Little has been reported about this phenotype in Chinese family. Thus,
in addition to hallmarks of ‘classical’ SPD, the phenotype displayed by individuals carrying the G220A mutation presents also additional features, such as the fifth finger clinodactyly, that are Selumetinib mw not always associated with canonical SPD in Chinese family. A number of different mutations in the HOXD13 gene have been shown to cause SPD in human. These include various degrees of polyalanine expansions, which cause ‘classical’ SPD [20] and [21], and frameshifting deletions, which are predicted to result in non-functional truncated proteins, lacking the homeodomain, that cause atypical forms of SPD [22]. Most of the mutations were located in the homeodomain of HOXD13, and little is known about the regions outside the homeodomain [23]. As in the case of many HOX proteins, the regions other than the homeodomain are poorly characterized as to their function.
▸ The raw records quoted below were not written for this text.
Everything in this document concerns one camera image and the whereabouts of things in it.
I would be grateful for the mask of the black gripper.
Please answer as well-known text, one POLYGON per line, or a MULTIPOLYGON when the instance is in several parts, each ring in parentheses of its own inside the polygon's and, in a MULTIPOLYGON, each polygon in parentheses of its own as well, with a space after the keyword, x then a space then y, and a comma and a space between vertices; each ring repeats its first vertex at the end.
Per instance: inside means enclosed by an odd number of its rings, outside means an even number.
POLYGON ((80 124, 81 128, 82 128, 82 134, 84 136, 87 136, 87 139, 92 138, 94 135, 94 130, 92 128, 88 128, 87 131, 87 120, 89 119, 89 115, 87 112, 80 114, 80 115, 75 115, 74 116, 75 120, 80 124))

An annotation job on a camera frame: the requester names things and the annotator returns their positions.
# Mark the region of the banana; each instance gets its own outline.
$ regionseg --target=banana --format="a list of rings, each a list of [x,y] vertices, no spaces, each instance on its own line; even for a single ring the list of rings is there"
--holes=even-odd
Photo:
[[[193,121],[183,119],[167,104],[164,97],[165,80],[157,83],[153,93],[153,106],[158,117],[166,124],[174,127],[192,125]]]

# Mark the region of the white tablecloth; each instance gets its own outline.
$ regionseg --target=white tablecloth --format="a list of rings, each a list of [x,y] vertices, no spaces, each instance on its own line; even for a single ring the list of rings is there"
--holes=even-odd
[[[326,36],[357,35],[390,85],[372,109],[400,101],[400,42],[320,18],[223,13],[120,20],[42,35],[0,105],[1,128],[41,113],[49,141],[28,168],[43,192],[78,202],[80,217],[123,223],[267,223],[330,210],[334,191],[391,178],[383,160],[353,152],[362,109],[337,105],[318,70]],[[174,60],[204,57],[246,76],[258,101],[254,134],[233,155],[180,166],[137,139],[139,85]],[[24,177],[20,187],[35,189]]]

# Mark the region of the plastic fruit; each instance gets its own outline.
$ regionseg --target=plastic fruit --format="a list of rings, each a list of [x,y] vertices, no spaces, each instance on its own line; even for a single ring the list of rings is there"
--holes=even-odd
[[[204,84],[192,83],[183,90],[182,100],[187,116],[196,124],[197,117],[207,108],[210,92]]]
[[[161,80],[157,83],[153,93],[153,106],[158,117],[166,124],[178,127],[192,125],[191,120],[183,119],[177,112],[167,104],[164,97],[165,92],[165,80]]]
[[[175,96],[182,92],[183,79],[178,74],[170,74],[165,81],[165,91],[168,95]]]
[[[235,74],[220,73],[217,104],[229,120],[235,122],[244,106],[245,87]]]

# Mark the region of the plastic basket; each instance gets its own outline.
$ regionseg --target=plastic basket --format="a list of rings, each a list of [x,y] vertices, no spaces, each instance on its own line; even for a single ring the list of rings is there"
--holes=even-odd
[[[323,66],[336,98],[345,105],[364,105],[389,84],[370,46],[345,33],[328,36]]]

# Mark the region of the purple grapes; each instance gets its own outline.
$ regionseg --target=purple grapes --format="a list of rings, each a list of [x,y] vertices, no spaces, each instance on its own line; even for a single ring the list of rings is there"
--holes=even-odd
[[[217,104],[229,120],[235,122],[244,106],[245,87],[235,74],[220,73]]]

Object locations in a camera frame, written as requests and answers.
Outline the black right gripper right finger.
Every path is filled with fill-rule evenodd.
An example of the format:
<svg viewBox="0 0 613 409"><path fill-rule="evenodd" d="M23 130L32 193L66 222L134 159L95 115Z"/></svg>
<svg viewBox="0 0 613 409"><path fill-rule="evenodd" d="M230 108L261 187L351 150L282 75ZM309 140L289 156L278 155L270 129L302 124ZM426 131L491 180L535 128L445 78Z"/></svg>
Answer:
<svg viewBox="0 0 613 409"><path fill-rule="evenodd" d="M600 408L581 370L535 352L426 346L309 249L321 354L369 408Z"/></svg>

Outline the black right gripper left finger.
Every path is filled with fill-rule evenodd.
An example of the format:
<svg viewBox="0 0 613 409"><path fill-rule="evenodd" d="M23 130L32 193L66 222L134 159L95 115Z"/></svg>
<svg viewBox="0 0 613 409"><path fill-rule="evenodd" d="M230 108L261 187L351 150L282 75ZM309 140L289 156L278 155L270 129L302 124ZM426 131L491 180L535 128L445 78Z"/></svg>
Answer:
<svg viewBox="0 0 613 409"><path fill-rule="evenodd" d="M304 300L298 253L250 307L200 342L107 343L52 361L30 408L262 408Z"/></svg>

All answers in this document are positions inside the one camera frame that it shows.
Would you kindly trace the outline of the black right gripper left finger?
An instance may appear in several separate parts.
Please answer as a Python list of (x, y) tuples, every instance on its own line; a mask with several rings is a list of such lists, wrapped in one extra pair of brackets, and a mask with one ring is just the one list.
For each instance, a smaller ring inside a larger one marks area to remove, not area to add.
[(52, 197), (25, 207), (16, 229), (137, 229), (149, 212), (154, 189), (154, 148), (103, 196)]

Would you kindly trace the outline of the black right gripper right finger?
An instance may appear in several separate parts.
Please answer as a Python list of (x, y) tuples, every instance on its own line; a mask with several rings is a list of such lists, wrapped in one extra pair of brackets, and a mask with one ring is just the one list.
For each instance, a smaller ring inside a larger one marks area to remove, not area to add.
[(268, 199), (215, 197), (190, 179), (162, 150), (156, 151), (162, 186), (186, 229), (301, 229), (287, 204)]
This mutation found in this family caused a c.659G>C transition in exon 1 of HOXD13, resulting in the p.Gly220Ala change. The G220A mutation represents the substitution of a
structurally versatile amino acid (glycine) with a hydrophobic amino acid (alanine). The introduction of a hydrophobic amino acid in a protein is likely to produce structural alterations, leading to the exposure of regions that are see more buried in the native state, thus possibly causing aggregation and the subsequent degradation of the protein [24]. Also this residue is highly conserved among different species Etomidate (Fig. 1). The high evolutionary conservation of this glycine residue indicates that it may play a relevant structural role within a functional domain of the HOXD13 protein. As previously reported, a large region of the HOXD13 protein N-terminal to the homeodomain can be divided into
two portions that retain transcriptional activation capability. Residue 220 lies in one of these regions, which spans amino acids 131–267 [23]. The c.659G>C (p.Gly220Ala) mutant showed less reduced transcription activation ability compared with c.940A>C (p.Ile314Leu), which could partly explain the mild phonotype of this family. In our data, the c.940A>C (p.Ile314Leu) mutant showed 22% reduced transcription activation ability compared with the wild type, which was concurrent with a previous report [9]. This result suggested that our assay was valid. A G220V missense mutation in HOXD13 was reported by Fantini et al. for a Greek family with SPD, which caused different phenotypes from the one reported here [23]. In Greek family, the proband showed webbing of the 3/4 fingers, clinodactyly of the right fifth finger and camptodactyly of the left fifth finger. No finger webbing was found in his left hand. The main malformation in our family was the bilateral syndactyly of the 3/4 fingers and bilateral fifth finger clinodactyly.